Vergleicht man die heutige wirtschaftliche Misere mit den Wirtschaftskrisen Anfang der 1980er und 2000er Jahre, sticht heraus, dass die früheren Krisen die öffentliche Debatte so stark dominierten, dass sich daraus politische Handlungszwänge ergaben. Die „Stagflation“ der 1970er und Rezession der frühen 1980er Jahre führten zu harter Geldpolitik und wirtschaftlicher Angebotspolitik. Der Abstieg Deutschlands zum „kranken Mann Europas“ bereitete den Weg für die „Agenda 2010“ der Regierung Gerhard Schröders. Der durch intensive gesellschaftliche Debatte erzwungene Politikwechsel führte in beiden Fällen zu einer nachhaltigen wirtschaftlichen Erholung.
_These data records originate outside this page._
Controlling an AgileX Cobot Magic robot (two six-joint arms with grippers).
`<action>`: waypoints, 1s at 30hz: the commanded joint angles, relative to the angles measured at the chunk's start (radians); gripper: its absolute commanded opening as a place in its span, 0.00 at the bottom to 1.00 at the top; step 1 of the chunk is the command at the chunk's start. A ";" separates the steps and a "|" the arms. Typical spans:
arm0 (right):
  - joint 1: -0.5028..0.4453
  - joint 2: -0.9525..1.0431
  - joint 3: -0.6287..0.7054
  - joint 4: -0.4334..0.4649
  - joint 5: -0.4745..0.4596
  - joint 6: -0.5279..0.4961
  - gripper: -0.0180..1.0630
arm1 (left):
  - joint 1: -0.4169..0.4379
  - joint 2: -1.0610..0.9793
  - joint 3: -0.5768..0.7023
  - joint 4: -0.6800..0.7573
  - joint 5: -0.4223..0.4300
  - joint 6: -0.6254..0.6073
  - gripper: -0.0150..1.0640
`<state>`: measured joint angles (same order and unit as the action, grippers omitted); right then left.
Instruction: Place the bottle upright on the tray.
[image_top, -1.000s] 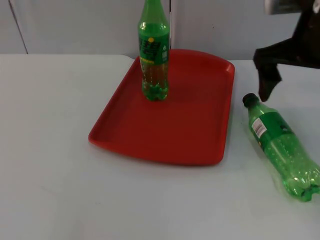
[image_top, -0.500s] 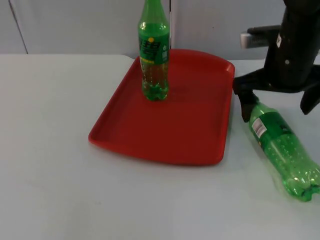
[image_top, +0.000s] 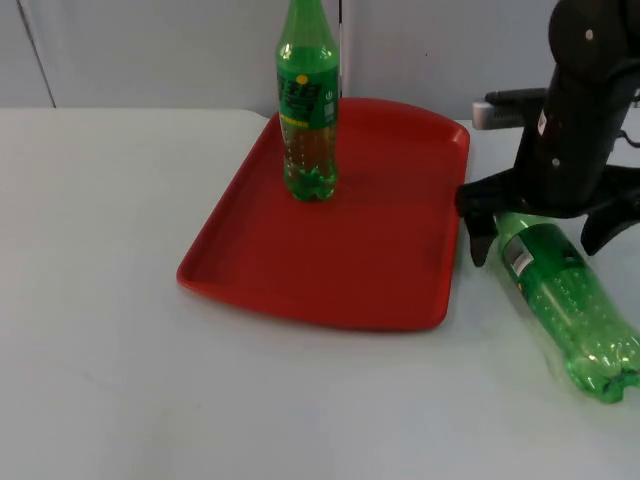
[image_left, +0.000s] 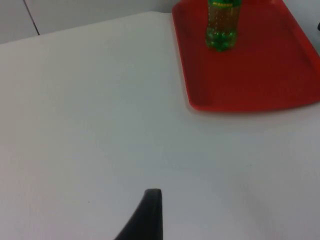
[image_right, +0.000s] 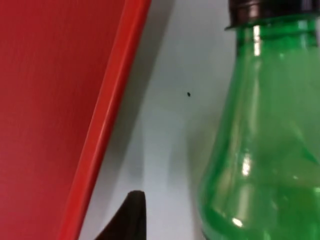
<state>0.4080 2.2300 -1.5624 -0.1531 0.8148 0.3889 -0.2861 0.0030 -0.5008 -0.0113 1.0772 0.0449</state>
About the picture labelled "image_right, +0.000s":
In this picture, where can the green plastic bottle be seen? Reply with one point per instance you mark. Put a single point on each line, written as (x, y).
(270, 150)

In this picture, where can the red tray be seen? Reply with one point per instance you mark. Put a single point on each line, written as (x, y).
(50, 112)

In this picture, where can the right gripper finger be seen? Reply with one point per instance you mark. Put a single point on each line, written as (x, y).
(130, 220)

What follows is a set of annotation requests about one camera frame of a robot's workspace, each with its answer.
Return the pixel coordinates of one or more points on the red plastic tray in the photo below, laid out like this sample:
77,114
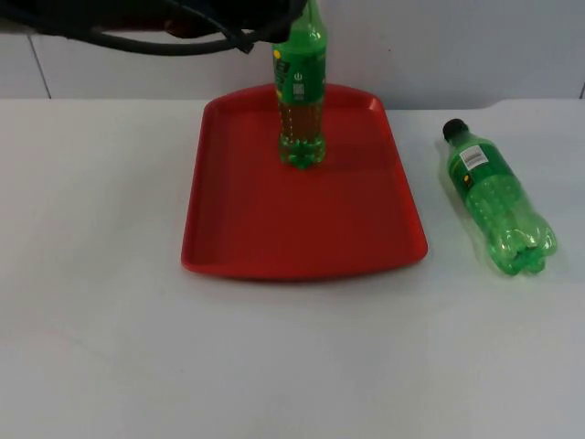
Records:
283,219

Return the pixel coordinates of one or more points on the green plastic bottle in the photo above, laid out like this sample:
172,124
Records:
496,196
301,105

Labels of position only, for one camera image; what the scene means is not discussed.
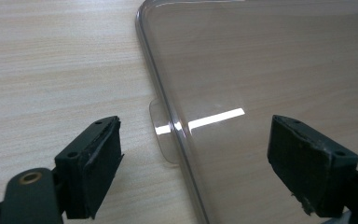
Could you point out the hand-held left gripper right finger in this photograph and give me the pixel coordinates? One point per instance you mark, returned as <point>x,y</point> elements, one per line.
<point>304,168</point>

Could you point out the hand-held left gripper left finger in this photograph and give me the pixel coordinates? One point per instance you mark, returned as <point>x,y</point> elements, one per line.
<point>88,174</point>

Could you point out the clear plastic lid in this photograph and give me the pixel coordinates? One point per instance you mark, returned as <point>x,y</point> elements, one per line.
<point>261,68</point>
Dagegen wird heute bei einer vergleichbaren Wirtschaftskrise von den politischen Eliten und etablierten Medien die „Klimakatastrophe“ statt der Wirtschaftskrise thematisiert. Die Mehrheit der Bevölkerung leidet dadurch unter „kognitiver Dissonanz“, da die Wahrnehmung der sie unmittelbar betreffenden Probleme von dem durch Politik und Medien vermittelten Problem gravierend abweicht. Die Folge davon sind Politikverdrossenheit und die Zuflucht zu „Protestparteien“.
Nötig wäre die Fokussierung der öffentlichen Debatte auf die Produktivitätsschwäche und ihre Gründe. Daraus würden sich politische Handlungszwänge zum Bürokratieabbau und der Stärkung des technischen Fortschritts – vor allem im Bereich der künstlichen Intelligenz – ergeben. Aus der Debatte würde klarer werden, dass die Steigerung der Produktivität der Schlüssel für die Lösung der meisten Probleme ist, die von der Bevölkerungsmehrheit gegenwärtig als drückend empfunden werden. Mit der ehrlichen Diagnose der „Krankheit“, Formulierung der Therapie und Perspektive für Besserung würde sich die kognitive Dissonanz der Wähler wahrscheinlich lösen und die Flucht in Protestparteien wäre vorbei.
Doch die Debatte wird von verbohrten Klimaideologen und in den „Klimaschutz“ investierten Wirtschaftsinteressen blockiert. Solange diese Blockade nicht durch entschlossene Politik gebrochen wird, gehen der Aufstieg der Protestparteien und der wirtschaftliche Abstieg weiter.